**TASK ITEM:**
Each word in the data below should be copied exactly; the images should not.

BEGIN AVAILABLE DATA

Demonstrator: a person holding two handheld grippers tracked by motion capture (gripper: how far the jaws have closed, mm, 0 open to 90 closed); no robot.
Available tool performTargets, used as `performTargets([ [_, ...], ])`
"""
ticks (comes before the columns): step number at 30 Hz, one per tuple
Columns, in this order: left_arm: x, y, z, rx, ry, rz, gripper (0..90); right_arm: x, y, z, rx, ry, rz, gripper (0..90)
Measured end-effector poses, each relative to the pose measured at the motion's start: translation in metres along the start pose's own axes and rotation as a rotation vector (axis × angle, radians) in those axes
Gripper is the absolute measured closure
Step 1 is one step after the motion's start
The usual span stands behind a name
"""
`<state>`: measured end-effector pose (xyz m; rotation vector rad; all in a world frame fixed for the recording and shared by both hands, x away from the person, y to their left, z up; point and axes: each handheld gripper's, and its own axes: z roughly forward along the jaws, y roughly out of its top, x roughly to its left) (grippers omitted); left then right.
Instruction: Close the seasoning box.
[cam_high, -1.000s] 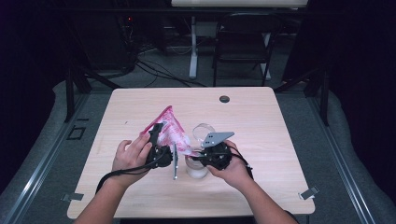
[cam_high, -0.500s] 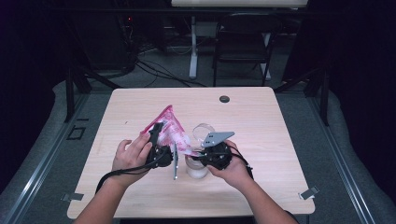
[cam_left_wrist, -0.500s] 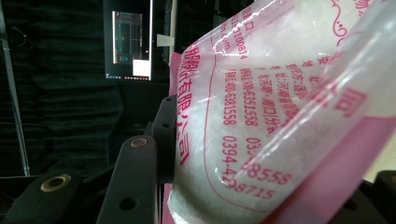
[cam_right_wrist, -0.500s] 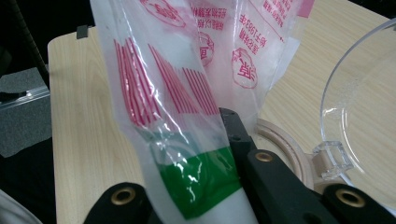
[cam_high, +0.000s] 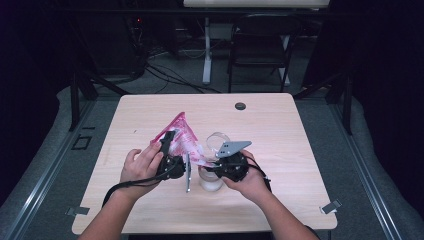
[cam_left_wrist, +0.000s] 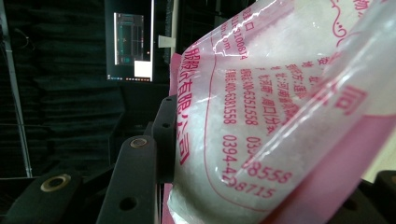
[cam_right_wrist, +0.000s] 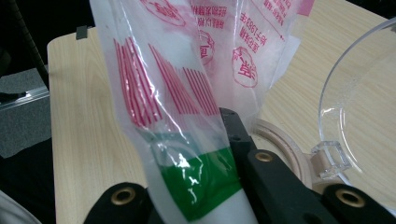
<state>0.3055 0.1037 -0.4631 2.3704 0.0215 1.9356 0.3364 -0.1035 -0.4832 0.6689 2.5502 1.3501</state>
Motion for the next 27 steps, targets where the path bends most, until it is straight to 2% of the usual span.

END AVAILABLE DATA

**SOLUTION FOR THIS PROBLEM:**
Demonstrator: a person holding two handheld grippers tracked by motion capture (gripper: how far the jaws have closed, mm, 0 open to 90 closed); no robot.
Available tool performTargets, used as `performTargets([ [_, ...], ])`
"""
ticks (comes before the columns): step number at 30 Hz, one per tuple
Columns, in this order: left_arm: x, y, z, rx, ry, rz, gripper (0..90); right_arm: x, y, z, rx, ry, rz, gripper (0..90)
Measured end-effector poses, each relative to the pose measured at the motion's start: translation in metres along the start pose's own axes and rotation as a rotation vector (axis × angle, radians) in those axes
Gripper is the absolute measured closure
Step 1 is one step after the motion's start
The usual span stands behind a name
"""
`<state>`: measured end-effector pose (xyz m; rotation vector rad; all in a world frame fixed for the recording and shared by both hands, x away from the person, y to their left, z up; point and axes: each handheld gripper's, and its own axes: z roughly forward along the jaws, y roughly out of its top, x roughly to its left) (grippers omitted); left then right.
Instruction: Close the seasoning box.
[cam_high, -1.000s] 
[cam_high, -0.500s] 
[cam_left_wrist, -0.500s] 
[cam_right_wrist, -0.500s] 
[cam_high, +0.000s] 
[cam_left_wrist, +0.000s] 
[cam_right_wrist, +0.000s] 
<state>0.3055 0.1037 -0.4631 2.3704 0.0215 1.9356 0.3364 -0.1035 -0.4832 0.6689 2.5502 1.3501</state>
Motion for the next 27 steps, targets where the path bends most, until it is straight to 2% of the usual span.

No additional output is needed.